Five Fundamental Concepts of Data Science
- Author: Kirk Borne
- Date: 11 Nov 2013
- Copyright: Image appears courtesy of iStockPhoto. Figure 1 copyright of Kirk Borne
Data Science is like….
How many times have you seen an article start this way? Now, you have just seen another one! But I want to avoid completing that sentence, and consequently I will skip definitions and analogies here, even though they are very important and my colleagues (and students) know that I indulge in analogies profusely when attempting to explain anything. Instead, the focus here will be on fundamental concepts that are important to all students and practitioners of Data Science.

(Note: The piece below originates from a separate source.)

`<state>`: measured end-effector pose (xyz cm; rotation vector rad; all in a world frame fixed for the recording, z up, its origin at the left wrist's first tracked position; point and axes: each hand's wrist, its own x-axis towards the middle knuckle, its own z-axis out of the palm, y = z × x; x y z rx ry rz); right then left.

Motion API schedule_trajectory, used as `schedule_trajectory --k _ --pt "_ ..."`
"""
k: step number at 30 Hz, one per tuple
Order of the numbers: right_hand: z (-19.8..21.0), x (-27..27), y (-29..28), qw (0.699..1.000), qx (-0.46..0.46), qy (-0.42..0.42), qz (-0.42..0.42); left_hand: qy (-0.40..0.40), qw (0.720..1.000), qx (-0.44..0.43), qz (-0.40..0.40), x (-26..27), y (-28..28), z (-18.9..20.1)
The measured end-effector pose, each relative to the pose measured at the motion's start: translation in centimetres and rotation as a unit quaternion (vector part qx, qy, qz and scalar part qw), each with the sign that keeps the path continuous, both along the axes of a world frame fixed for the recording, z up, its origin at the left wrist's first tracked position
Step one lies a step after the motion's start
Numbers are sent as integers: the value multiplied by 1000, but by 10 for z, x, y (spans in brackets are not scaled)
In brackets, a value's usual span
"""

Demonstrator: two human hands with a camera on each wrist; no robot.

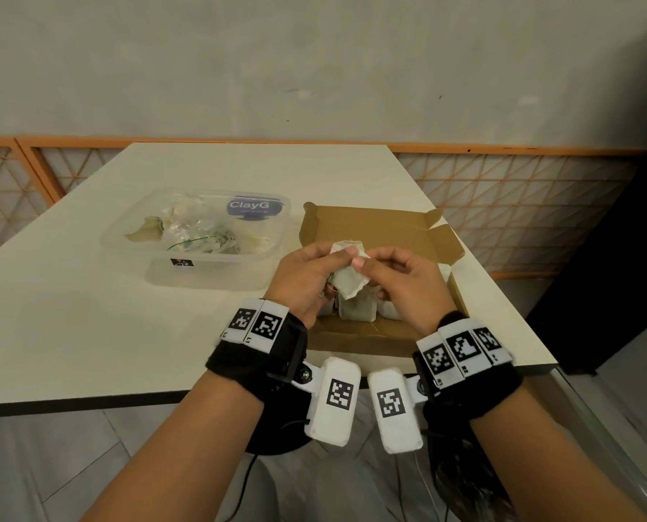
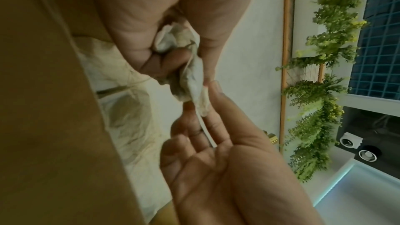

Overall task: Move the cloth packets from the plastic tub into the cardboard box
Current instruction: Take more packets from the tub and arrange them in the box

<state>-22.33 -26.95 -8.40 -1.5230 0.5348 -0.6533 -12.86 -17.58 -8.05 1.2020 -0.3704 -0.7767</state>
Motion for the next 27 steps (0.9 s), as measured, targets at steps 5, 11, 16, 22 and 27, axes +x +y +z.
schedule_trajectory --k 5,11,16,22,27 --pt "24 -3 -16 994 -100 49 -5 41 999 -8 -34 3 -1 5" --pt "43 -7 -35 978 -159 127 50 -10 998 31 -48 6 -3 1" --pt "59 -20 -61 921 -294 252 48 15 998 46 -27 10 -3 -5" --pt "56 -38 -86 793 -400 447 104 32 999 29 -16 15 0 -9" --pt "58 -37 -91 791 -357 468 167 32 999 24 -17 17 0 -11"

Let me begin with a joke (which is not quite an “analogy”): A rich man wanted to invest in breeding and training a class of racing horses that would win as many races as possible. He decided to sponsor the research of three world-class scientists to fulfill his dream: a physiologist, a biochemist, and a physicist. After suitable time spent in research and development, the physiologist was called in to explain her solution to the problem. She presented a comprehensive daily exercise regimen that would guarantee strong, fast, high-endurance horses, if the horses were trained from their youth according to her plans. The rich man congratulated her, thanked her, and paid her for her solution. Next, the biochemist was called in to explain his solution to the problem. He presented complete diet plans that the horses should follow from infancy into adulthood, including pre-race, race-day, and post-race meals. He guaranteed that these dietary guidelines would produce strong, fast, high-endurance horses. The rich man congratulated him, thanked him, and paid him for his solution. Finally, the physicist was called in to explain her solution to the problem. The rich man was looking forward to her solution, since physicists are born problem-solvers and she would certainly have an awesome solution. She began, “assume a spherical horse….”
What went wrong here? The third scientist assumed that an overly simplistic model would properly place a horse into the specific category of “fast race horses,” whereas the first two scientists understood that this was an inherently multi-dimensional (multivariate) problem, as could be demonstrated by spending some quality time with a book on factor analysis (1).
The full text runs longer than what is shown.